Das Triefauge: »Es gibt doch noch edle Menschen, nicht alle sind schlecht, wie wir es so gerne uns einreden möchten!«

»Da habt Ihr wieder den Pater!« rief der Langhanns, »wir müssen ihm schon noch eine Kutte anlegen und einen Rosenkranz in die Hand geben, es steht ihm vielleicht besser an als das Mordmesser!«

Hanns: »Nun komme ich zu einem neuen Abschnitte meiner Geschichte, nämlich, wie ich von Büchsenhausen wegkam. Dieses verdient schon einen eigenen Abend, wir haben jetzt der Abende genug, wo uns die Langweile plagt; denn der Vorwinter ist ein gar mürrischer Patron, er verurtheilt uns zum Zuhausesitzen. Doch unthätig wollen wir nicht bleiben. Wolf und Langhanns, Ihr geht morgen in den Friedberger Forst hinab und schaut, dass Ihr ein Reh oder ein Paar Hasen zu schießen bekommt, wir haben in der Küche nur mehr auf zwei Tage Fleischvorrath. Geht aber dem Forstwart nicht unter die Augen, sonst kommen wir Glockenhofer als Wilddiebe ins Geschrei! Ihr kennt schon des Mannes gewohnten Rundgang in dem Forste, er ist dabei pünktlich wie eine Uhr; Ihr könnt ihm leicht ausweichen. Der Herr Ritter auf Friedberg glaubt, diese Thiere seien bloß für ihn gewachsen; unsere Röhren tragen aber ebenso weit als die seines Forstmeisters und treffen ebenso gut. Bringt also etwas Erkleckliches!«

Wolf: »Ich weiß schon den Stand der Rehe, wohin sie gewöhnlich kommen, ihren Durst zu löschen, dort schießt es sich gar gut. Ich habe mehr als zehn Rehe von dort heimgebracht und einmal gar einen Hirschen. Ist doch gut, dass der Forstwart des Friedbergers die Thiere so eifersüchtig hütet und die Wilddiebe fleißig ins Loch setzen lässt, sonst würden sie uns alles wegstehlen; er selbst getraut sich kaum ein Stückchen abzuschießen, darum müssen wir es thun, sonst würde noch das Wild den Bauern in Volders nicht nur auf das Feld, sondern auch in die Scheunen laufen und das Korn wegfressen. Die Bauern sehen es gern, wenn wir ihnen diesen Dienst thun. Somit ist uns und ihnen geholfen, dem Friedberger aber mag es wohl gleichgiltig sein, ob er ein Paar Rehe im Forste weniger oder mehr hat, er geht ja doch nicht hinaus sie zu zählen. Zudem ist es für uns eine kleine nützliche Unterhaltung.«

Da der Meister nun allein sein wollte, standen die Gesellen auf und verließen die Zechstube. Jeder gieng seinem Lager zu.
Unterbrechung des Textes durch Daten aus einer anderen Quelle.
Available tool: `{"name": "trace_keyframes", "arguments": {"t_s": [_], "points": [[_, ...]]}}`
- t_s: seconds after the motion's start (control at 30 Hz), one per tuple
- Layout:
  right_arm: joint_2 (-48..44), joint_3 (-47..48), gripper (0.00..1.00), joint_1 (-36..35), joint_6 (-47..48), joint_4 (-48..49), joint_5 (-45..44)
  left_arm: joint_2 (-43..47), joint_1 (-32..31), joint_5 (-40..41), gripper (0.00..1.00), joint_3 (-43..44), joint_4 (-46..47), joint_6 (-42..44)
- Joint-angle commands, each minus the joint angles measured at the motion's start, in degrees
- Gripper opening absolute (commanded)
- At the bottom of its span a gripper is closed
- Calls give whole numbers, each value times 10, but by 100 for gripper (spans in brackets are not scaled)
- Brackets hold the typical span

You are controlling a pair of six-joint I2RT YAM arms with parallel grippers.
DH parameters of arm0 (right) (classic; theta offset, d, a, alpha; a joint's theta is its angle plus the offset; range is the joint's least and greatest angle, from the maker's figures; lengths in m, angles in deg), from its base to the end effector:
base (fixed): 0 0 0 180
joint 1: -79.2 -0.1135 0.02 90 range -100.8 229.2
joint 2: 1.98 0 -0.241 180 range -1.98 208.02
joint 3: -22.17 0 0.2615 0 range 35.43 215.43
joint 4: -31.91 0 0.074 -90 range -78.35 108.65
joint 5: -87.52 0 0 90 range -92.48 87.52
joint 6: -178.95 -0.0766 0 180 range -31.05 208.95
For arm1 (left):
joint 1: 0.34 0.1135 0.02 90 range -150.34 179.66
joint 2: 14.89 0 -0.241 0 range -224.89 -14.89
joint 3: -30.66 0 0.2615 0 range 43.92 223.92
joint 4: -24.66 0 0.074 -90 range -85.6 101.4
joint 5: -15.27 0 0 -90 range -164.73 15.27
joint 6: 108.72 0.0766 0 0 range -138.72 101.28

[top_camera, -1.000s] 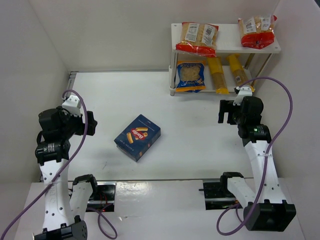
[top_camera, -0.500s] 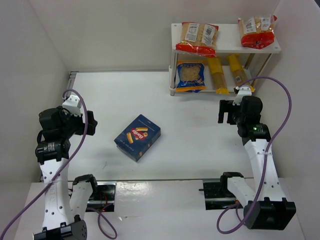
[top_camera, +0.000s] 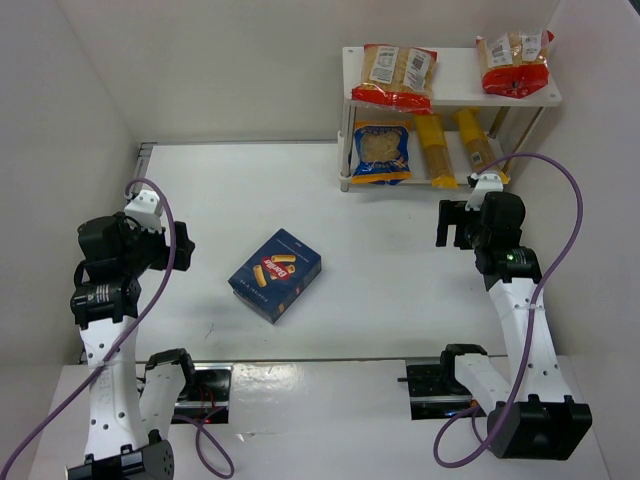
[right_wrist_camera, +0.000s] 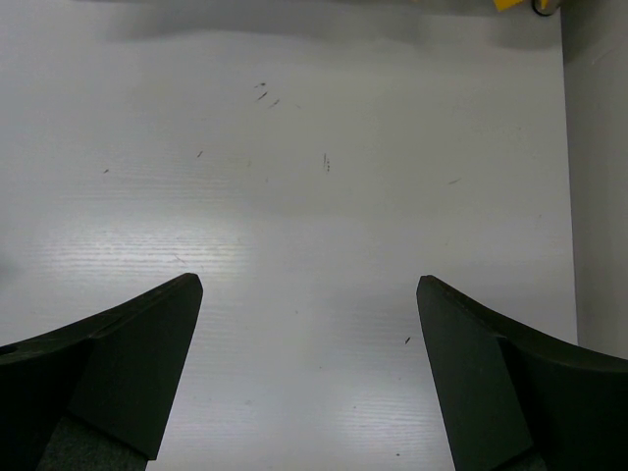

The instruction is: Place and organize the pasta boxes and bags onto the shelf

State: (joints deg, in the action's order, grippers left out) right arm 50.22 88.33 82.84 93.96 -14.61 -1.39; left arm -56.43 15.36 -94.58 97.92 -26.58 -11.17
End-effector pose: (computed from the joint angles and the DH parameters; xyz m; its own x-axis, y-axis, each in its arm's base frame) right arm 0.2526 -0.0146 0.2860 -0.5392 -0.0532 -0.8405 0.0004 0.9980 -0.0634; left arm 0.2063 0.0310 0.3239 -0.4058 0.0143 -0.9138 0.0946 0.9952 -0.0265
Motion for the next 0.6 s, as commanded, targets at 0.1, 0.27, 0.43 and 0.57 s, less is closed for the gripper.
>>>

Meister Hanns blieb auf der Bank am Kamine sitzen; er gieng nicht zu Bette. Bald schaute er in die glimmende Glut des Kamines hinein und seufzte, bald schaute er nach dem Plätzchen hin, wo Martha immer am Abende spinnend gesessen war; da war es heute leer. Droben in der Kammer rührte sich auch niemand. Hanns fühlte, dass er ganz allein und verlassen in der Welt stand. Er hatte Krieg mit der Welt, Krieg mit seinem eigenen Herzen; wie sollte das enden?